Three distinct point A, B and C are given in the 2-dimensional coordinates plane such that the ratio of the distance of any one of them from the point `(1, 0)` to the distance from the point `(-1, 0)` is equal to `(1)/(3)`. Then, the circumcentre of the triangle ABC is at the point

To solve the problem, we need to find the circumcenter of triangle ABC given the ratio of distances from a point to two fixed points. Let's break down the solution step by step. ### Step 1: Understand the Given Information We have three distinct points A, B, and C in the 2D coordinate plane. The ratio of the distance from any one of these points (let's say point P) to the point (1, 0) and the distance from point P to the point (-1, 0) is given as \( \frac{1}{3} \). ### Step 2: Set Up the Distance Ratio Let the coordinates of point P be \( (h, k) \).
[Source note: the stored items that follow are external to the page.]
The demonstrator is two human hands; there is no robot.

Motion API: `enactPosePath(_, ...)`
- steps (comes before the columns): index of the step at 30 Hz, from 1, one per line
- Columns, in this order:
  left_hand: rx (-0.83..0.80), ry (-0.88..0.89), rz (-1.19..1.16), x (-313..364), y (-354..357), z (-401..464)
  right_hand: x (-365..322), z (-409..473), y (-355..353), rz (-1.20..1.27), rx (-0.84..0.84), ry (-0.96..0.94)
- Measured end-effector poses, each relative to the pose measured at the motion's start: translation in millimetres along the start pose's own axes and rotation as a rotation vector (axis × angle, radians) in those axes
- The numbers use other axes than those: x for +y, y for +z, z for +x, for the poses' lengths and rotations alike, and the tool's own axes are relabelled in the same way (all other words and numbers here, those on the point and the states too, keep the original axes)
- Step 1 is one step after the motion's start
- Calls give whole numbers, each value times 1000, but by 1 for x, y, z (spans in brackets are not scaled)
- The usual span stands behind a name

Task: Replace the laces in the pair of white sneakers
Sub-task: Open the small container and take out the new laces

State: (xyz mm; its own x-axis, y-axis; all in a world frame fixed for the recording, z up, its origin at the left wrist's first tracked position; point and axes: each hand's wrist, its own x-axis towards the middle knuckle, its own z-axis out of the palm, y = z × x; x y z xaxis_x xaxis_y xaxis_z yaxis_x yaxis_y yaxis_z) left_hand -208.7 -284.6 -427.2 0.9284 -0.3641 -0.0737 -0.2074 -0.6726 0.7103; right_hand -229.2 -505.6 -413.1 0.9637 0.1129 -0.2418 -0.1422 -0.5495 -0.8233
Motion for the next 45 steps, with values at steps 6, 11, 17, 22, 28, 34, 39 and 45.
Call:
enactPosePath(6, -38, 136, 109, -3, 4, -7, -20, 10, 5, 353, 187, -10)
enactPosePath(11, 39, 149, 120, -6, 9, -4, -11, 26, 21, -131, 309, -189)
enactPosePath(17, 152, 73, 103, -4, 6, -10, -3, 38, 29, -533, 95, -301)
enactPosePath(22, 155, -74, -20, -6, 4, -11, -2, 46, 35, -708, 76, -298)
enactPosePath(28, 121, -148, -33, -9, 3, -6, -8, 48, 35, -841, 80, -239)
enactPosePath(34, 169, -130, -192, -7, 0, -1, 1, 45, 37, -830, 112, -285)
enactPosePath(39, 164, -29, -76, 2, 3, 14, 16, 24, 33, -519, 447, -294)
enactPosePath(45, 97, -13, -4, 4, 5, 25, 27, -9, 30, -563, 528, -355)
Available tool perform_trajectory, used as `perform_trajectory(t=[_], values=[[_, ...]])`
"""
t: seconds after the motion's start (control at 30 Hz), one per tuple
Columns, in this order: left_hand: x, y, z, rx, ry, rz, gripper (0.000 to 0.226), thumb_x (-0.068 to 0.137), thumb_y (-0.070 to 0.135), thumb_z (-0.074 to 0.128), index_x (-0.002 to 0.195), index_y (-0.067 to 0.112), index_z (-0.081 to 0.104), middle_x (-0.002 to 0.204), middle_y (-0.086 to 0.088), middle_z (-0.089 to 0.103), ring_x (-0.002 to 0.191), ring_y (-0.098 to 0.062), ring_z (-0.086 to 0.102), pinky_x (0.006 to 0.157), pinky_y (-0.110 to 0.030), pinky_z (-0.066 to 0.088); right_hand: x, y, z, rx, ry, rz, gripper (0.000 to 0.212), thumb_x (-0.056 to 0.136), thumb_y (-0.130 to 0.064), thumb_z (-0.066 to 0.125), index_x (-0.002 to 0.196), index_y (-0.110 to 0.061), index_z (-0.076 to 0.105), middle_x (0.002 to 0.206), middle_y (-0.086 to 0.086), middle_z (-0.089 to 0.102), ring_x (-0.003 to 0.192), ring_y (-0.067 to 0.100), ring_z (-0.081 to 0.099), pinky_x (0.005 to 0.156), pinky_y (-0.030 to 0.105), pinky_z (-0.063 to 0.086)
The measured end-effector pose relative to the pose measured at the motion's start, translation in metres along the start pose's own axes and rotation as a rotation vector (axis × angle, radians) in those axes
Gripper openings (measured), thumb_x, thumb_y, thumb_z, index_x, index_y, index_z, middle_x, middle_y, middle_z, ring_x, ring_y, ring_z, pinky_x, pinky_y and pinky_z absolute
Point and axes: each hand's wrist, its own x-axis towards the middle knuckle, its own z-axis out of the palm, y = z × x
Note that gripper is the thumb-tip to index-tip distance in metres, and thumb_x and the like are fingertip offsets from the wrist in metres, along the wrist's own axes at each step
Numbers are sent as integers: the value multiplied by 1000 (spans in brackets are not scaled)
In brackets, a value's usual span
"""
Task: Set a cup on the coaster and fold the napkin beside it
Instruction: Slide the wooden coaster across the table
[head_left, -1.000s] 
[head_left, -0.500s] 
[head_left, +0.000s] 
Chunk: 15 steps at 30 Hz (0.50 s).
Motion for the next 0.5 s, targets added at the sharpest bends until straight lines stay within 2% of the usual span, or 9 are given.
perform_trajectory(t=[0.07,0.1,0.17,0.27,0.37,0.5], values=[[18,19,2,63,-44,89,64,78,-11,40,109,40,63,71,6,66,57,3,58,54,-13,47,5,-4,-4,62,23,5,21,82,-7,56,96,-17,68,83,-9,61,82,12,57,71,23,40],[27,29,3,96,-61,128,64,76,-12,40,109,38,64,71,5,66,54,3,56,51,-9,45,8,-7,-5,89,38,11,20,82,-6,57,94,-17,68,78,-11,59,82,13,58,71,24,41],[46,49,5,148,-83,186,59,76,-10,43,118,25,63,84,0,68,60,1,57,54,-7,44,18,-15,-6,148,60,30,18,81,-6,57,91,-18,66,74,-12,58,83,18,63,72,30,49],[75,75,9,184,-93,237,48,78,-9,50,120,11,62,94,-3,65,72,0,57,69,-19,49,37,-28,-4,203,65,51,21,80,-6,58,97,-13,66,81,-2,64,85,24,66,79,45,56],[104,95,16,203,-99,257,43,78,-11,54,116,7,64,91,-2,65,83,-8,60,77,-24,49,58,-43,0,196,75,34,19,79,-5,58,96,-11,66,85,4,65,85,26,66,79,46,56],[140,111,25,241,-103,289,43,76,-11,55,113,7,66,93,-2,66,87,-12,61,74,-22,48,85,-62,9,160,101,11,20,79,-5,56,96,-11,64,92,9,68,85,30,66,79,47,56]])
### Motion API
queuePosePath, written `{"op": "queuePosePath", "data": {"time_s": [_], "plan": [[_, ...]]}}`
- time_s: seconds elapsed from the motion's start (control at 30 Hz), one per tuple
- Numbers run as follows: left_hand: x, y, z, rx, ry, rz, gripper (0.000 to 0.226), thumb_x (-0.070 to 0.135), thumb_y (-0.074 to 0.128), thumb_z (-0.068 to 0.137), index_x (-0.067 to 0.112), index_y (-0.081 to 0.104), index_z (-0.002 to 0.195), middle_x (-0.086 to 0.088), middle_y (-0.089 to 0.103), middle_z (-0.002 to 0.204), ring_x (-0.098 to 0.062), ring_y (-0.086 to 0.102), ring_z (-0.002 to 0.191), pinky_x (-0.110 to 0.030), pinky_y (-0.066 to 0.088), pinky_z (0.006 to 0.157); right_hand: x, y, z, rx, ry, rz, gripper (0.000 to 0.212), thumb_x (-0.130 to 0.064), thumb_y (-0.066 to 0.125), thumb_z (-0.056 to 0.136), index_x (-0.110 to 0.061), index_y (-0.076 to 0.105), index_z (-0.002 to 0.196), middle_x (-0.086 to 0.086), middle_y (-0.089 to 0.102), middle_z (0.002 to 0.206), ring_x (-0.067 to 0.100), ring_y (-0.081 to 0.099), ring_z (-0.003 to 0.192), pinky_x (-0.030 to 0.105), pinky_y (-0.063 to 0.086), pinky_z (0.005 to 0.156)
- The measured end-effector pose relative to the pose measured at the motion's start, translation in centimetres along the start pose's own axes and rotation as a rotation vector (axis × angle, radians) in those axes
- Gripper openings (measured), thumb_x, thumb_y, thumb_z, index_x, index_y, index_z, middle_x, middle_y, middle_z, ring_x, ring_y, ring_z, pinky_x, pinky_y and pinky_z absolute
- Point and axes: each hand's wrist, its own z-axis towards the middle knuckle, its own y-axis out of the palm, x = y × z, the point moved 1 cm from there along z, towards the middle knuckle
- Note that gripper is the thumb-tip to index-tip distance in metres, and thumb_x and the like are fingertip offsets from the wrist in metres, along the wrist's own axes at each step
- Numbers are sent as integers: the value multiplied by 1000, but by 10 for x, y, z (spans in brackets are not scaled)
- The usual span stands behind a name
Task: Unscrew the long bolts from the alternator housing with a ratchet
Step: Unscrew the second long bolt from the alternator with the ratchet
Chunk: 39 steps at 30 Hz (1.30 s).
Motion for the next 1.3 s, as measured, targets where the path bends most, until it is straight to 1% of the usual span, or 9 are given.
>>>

The distance from point P to (1, 0) is given by: \[ d_1 = \sqrt{(h - 1)^2 + (k - 0)^2} = \sqrt{(h - 1)^2 + k^2} \] The distance from point P to (-1, 0) is: \[ d_2 = \sqrt{(h + 1)^2 + (k - 0)^2} = \sqrt{(h + 1)^2 + k^2} \] According to the problem, the ratio of these distances is: \[ \frac{d_1}{d_2} = \frac{1}{3} \] ### Step 3: Square Both Sides Squaring both sides of the equation gives: \[ \frac{(h - 1)^2 + k^2}{(h + 1)^2 + k^2} = \frac{1}{9} \] Cross-multiplying yields: \[ 9((h - 1)^2 + k^2) = (h + 1)^2 + k^2 \] ### Step 4: Expand and Simplify Expanding both sides: \[ 9(h^2 - 2h + 1 + k^2) = h^2 + 2h + 1 + k^2 \] This simplifies to: \[ 9h^2 - 18h + 9 + 9k^2 = h^2 + 2h + 1 + k^2 \] Rearranging terms gives: \[ 8h^2 - 20h + 8k^2 + 8 = 0 \] ### Step 5: Divide by 8 Dividing the entire equation by 8 simplifies it: \[ h^2 - \frac{5}{2}h + k^2 + 1 = 0 \] ### Step 6: Complete the Square To complete the square for the \( h \) terms: \[ h^2 - \frac{5}{2}h = \left(h - \frac{5}{4}\right)^2 - \frac{25}{16} \] Substituting back gives: \[ \left(h - \frac{5}{4}\right)^2 + k^2 - \frac{25}{16} + 1 = 0 \] Converting 1 to a fraction: \[ \left(h - \frac{5}{4}\right)^2 + k^2 - \frac{25}{16} + \frac{16}{16} = 0 \] This simplifies to: \[ \left(h - \frac{5}{4}\right)^2 + k^2 = \frac{9}{16} \] ### Step 7: Identify the Circle The equation \( \left(h - \frac{5}{4}\right)^2 + k^2 = \frac{9}{16} \) represents a circle centered at \( \left(\frac{5}{4}, 0\right) \) with a radius of \( \frac{3}{4} \). ### Step 8: Conclusion Since points A, B, and C lie on this circle, the circumcenter of triangle ABC is the center of this circle. Thus, the circumcenter of triangle ABC is at the point: \[ \boxed{\left(\frac{5}{4}, 0\right)} \]